“Well, say, my stepmother is the limit. Gosh! I wish we were not Jews. Nobody likes us.”

“You ought not to say that,” said Ellen, severely, “the Jews were God’s chosen people, remember.”

“Gosh!” said Sarah, “I wish He didn’t choose me.”

That evening, Sarah thrust her face in at our door, and called in a loud whisper:

“Say, girls, do youse want to see two old fools? Come on then.”

She led us, all tiptoeing, into a room next to one occupied by a little English old maid named Miss Dick, who gave music lessons for twenty-five cents a lesson, and who always spoke in a sort of hissing whisper, so that a little spit came from her lips. Mrs. Cohen called it the “watering can.

“Kneel down there,” said Sarah, pointing to a crack in the wall. I peeped through, and this is what I saw: Seated in the armchair was a funny little old man—I think he was German—with a dried, wrinkled face. Perched on the arm of the chair was Miss Dick. They were billing and cooing like turtle doves, and she was saying:

“Am I your little Dicky-birdie?” and he was looking proud and pleased.

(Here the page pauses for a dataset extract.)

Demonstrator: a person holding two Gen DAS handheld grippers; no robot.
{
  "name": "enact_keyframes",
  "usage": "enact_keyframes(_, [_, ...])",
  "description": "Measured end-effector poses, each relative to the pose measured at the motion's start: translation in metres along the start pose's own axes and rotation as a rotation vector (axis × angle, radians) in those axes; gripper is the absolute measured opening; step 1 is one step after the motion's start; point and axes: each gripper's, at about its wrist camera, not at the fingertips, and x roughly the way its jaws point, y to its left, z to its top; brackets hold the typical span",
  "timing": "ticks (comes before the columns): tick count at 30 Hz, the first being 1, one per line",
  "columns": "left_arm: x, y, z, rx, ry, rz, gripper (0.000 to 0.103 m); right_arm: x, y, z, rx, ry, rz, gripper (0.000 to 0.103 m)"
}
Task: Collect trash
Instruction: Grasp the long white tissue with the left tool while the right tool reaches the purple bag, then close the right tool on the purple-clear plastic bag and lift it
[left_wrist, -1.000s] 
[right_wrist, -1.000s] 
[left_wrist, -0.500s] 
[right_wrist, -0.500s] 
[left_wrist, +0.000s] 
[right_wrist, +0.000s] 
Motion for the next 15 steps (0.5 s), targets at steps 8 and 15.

Ellen and I burst into fits of laughter, but Sarah pulled us away, and we covered our mouths and stifled back the laughter. When we got to our room, Sarah told us that the old man, Schneider, had come to her father and mother and asked them to find him a wife. Her mother agreed to do so for the payment of ten dollars. She had spoken to Miss Dick, and the latter had also agreed to pay ten dollars.

About a week after we had been there, Miss Dick and Mr. Schneider were married. They had packed up all Miss Dick’s things and were going down the stairs with bags in their hands, when Mrs. Cohen ran out into the hall.